I am sure that I inherited many traits, aside from stubbornness, from my dad. I love mornings. I remember my dad, who worked nights, used to love mornings, especially on his days off. RISE and SHINE he would say and when we were on vacation in Minocqua, that meant a day of fun, whether fishing, water skiing or sitting on the beach.
I am also sure that my love for photography developed from seeing my dad's pictures. My dad took so many pictures. Family events, landscapes, and just us kids around the house. He used mostly slide film, so when we wanted to look at pictures the screen went up, the popcorn got popped on the stove and the laughter began.
Sunsets were one of my dad's favorites, and when I look back on some of those pictures I marvel at how good they turned out. Photography wasn't digital back then, and he didn't take any classes, but most of his pictures turned out just great. I am sure my love of sunsets....and sunrises is the result.
My dad was also good at fixing the car and being a general jack-of-all trades around the house. Unfortunately, this trait skipped a generation and I am sure my son Stephen has picked that up. If I need a light bulb changed, I call an electrician (my son). He would also tell me it was a lamp.
And dad loved his grandkids. Come to visit, send them home with candy. Come to visit, and it's ice cream for dessert, even if they didn't eat their dinner, much less their vegetables. Dad's ice cream cones were legendary. I am sure there was a pint of ice cream in every cone. His smile always as full as his lap.
So that's the story of my dad. Just an average guy doing average things, trying to live a full and happy life. In the end, dad's disease robbed him of the memories that he so loved. His brothers and sister, nieces and nephews, sons and grandkids became strangers to him. But he was never a stranger to us.
In these past few days, I have been fortunate to hear many stories from my brothers and cousins. I will cherish them just as much as I will cherish the slides from my father's collection that I have converted into digital prints. I have posted of a few of them here.
My dad's mantra for many years has been "Never Had a Bad Day." I would question that, being that he raised five boys who destroyed I don't know how many lamps, cars, windows, doors and walls.

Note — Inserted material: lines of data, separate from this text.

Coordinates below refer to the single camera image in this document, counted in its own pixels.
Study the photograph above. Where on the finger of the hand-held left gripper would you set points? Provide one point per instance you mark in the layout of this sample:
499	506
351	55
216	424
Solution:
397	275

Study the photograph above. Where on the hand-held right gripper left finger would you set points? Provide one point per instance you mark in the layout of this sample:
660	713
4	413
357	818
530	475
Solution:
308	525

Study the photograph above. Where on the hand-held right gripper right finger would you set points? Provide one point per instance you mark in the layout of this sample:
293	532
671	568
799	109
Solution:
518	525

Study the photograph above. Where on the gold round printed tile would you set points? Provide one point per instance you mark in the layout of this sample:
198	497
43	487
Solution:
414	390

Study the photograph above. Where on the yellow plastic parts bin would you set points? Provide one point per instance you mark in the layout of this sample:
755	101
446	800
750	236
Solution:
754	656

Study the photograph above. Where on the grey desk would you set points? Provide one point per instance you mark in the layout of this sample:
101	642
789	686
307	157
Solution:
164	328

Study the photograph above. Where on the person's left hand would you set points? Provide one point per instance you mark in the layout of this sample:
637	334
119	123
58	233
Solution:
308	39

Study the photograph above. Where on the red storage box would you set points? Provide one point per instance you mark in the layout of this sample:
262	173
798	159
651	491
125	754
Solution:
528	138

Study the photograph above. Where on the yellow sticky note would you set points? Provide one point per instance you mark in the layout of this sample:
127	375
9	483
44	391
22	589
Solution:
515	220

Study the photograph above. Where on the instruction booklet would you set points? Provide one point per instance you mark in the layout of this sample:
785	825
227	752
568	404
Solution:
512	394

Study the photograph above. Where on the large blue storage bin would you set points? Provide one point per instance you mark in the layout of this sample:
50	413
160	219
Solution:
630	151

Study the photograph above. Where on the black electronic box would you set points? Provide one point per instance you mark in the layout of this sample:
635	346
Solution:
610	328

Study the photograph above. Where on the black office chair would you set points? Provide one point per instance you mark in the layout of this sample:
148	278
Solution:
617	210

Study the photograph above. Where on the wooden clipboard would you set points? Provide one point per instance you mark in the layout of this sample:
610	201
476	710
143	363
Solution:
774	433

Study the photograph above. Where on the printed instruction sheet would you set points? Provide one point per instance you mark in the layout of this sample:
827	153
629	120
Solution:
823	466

He fought through heart attacks, cancer, car wrecks and the death of his his wife, parents and siblings. But he always greeted you with a smile and when asked would tell you "Never had a bad day!"
Weep not for me, nor my dad, for he no longer suffers. Instead, show gratitude to those health care professionals that care for those that can't care for themselves. And when you see a picture of mine that you like, say thank you to my dad.